| Exercise description |
Go through the data and copy each line where the string "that" appears.
○ ○ ○
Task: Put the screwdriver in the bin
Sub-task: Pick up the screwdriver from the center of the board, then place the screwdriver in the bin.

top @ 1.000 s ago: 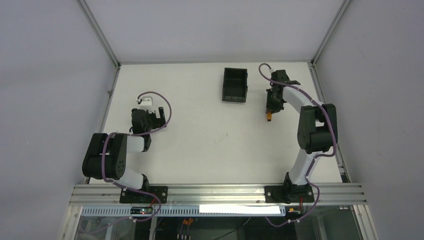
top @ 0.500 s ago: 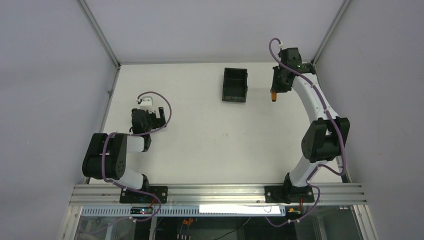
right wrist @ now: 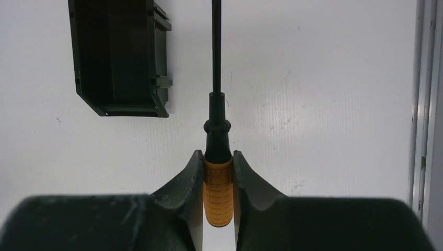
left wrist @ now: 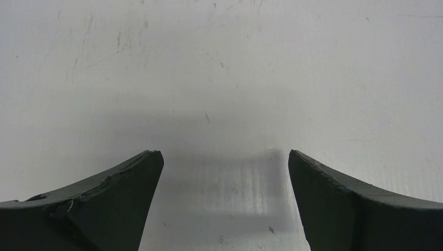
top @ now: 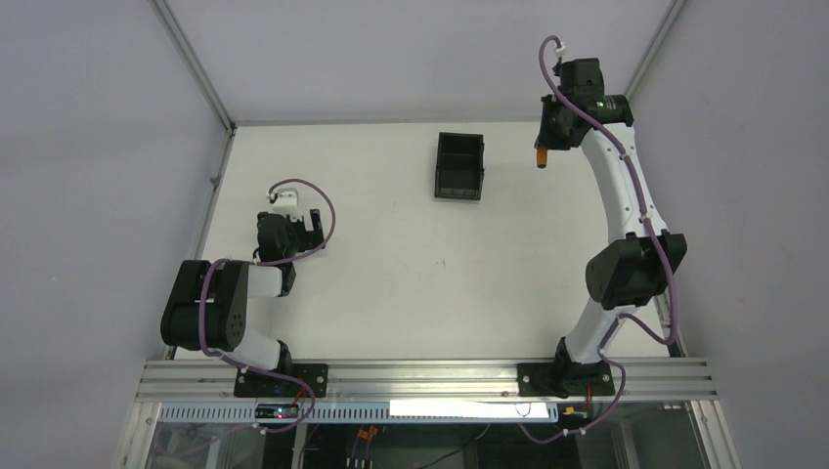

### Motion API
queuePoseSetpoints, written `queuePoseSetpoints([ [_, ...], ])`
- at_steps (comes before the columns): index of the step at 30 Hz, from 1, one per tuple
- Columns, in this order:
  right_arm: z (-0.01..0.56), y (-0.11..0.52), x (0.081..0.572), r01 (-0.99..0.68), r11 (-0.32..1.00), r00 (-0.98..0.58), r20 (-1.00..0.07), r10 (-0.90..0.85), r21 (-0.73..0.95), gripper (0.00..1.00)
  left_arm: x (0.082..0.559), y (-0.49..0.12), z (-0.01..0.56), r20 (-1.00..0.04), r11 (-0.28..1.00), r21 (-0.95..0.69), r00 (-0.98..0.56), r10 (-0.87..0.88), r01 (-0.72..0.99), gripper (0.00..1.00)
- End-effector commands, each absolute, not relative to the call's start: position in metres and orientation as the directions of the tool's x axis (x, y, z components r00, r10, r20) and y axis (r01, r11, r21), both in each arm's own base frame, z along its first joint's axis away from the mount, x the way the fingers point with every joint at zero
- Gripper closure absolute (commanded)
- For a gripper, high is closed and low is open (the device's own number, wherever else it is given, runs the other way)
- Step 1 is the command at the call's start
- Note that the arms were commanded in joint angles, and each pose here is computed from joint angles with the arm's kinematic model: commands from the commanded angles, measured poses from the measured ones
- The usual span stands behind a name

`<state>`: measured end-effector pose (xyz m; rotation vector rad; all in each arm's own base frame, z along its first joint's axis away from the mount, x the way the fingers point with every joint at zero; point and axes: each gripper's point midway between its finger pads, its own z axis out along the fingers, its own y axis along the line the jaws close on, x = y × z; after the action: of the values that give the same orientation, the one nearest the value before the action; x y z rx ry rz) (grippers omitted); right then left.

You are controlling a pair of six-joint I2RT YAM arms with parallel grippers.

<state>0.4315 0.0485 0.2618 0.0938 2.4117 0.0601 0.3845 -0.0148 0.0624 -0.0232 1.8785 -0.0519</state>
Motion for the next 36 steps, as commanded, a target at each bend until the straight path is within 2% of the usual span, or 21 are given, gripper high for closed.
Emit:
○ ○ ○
| Output of the exercise |
- Note that the arms were commanded in joint angles, and each pose here is computed from joint angles with the arm's kinematic model: commands from the commanded angles, measured poses from the measured ones
`<state>`: measured end-effector pose (xyz m; rotation vector rad; all in each arm's own base frame, z along its first joint's axis away from the mount, x the way the fingers point with every joint at zero; point and axes: each gripper's point midway between its finger pads, its own z axis out along the fingers, its own y axis along the line the jaws close on, x = y × z; after the action: of the values that give the same orientation, the one nearest the value before the action; x y z rx ry rz) (grippers omitted); right then left.

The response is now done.